The entries below contain a line with "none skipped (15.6" and a line with "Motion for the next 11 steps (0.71". Quote exactly those two lines and all lines between them.

• **INFORMATION**
■ ■ ■ ■

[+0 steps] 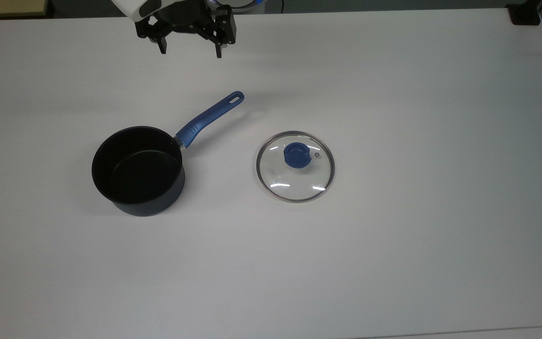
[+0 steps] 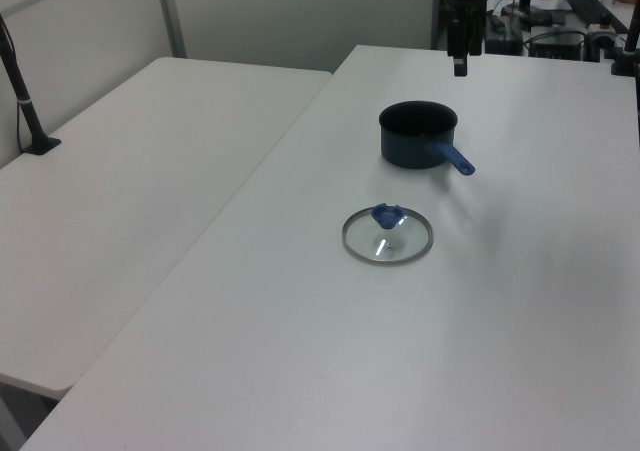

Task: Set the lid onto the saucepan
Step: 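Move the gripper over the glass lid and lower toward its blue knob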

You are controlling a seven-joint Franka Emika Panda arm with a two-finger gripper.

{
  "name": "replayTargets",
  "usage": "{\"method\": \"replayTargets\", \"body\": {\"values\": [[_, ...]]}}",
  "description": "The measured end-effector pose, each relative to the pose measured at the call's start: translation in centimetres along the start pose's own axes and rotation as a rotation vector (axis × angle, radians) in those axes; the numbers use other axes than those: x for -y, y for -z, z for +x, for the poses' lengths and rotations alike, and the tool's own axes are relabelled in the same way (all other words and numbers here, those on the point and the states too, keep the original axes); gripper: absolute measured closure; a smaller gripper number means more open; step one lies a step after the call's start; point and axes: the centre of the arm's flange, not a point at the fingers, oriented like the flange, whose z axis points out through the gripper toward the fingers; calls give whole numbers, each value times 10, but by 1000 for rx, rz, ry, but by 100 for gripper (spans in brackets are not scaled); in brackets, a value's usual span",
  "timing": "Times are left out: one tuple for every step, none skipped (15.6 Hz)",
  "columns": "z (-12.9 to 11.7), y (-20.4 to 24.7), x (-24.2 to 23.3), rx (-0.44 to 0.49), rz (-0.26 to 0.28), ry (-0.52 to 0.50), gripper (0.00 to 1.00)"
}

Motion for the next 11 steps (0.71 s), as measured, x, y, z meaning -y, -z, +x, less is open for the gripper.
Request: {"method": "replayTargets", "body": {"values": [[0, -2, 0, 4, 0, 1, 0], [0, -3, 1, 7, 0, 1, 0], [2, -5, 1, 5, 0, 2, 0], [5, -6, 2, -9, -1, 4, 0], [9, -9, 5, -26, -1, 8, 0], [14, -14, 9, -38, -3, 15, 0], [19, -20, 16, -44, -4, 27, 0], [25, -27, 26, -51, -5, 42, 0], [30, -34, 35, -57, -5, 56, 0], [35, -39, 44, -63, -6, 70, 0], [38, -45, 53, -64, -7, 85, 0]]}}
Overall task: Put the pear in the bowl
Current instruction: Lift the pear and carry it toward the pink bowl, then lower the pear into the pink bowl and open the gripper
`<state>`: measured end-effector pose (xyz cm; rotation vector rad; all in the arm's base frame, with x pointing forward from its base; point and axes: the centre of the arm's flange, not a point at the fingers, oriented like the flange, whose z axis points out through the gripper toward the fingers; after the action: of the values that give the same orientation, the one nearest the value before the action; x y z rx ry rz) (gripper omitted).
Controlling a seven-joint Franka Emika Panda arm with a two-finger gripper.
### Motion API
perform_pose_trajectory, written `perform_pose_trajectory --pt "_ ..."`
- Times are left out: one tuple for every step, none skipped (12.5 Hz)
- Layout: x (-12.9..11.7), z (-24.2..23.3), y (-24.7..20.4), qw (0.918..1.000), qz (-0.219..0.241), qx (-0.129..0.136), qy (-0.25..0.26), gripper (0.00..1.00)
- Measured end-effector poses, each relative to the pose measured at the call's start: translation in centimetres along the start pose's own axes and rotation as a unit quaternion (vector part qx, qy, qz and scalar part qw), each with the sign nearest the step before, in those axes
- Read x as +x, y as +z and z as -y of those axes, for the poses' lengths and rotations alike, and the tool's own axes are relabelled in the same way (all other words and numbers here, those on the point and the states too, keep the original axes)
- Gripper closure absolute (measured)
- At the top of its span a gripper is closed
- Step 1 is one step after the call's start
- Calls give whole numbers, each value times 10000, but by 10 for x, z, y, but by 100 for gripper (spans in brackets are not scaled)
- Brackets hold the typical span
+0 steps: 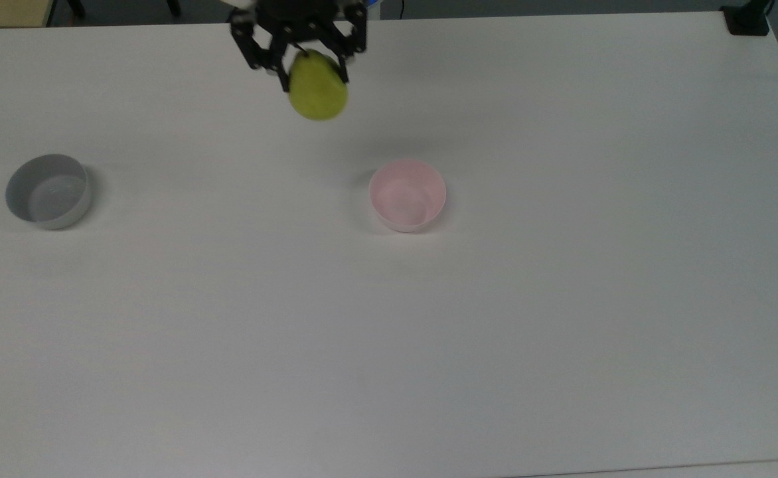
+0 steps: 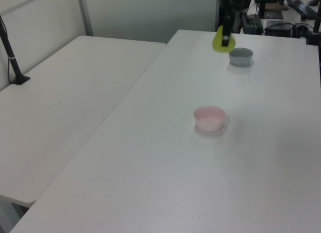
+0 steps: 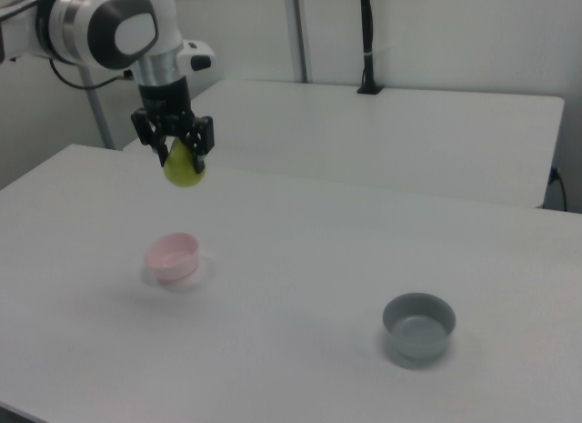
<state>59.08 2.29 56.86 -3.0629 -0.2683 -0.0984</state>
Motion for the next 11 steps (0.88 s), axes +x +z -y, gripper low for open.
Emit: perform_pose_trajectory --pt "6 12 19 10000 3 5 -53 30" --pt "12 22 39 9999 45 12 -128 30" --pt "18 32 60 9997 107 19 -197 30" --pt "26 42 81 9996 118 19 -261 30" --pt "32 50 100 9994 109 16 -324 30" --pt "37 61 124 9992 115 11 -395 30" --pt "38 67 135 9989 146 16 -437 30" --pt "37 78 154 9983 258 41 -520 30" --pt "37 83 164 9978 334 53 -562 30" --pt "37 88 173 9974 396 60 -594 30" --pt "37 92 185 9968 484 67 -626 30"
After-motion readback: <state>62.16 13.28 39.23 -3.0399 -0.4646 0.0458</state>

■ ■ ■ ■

• **PROBLEM SOLUTION**
  "timing": "Times are left out: one tuple for every step, none skipped (15.6 Hz)",
  "columns": "z (-12.9 to 11.7), y (-20.4 to 24.7), x (-24.2 to 23.3), rx (-0.44 to 0.49), rz (-0.26 to 0.28), ry (-0.52 to 0.50), gripper (0.00 to 1.00)"
}

Motion for the next 11 steps (0.71 s), as measured, x, y, z meaning -y, -z, +x, less is open for the gripper.

As written, the answer is complete.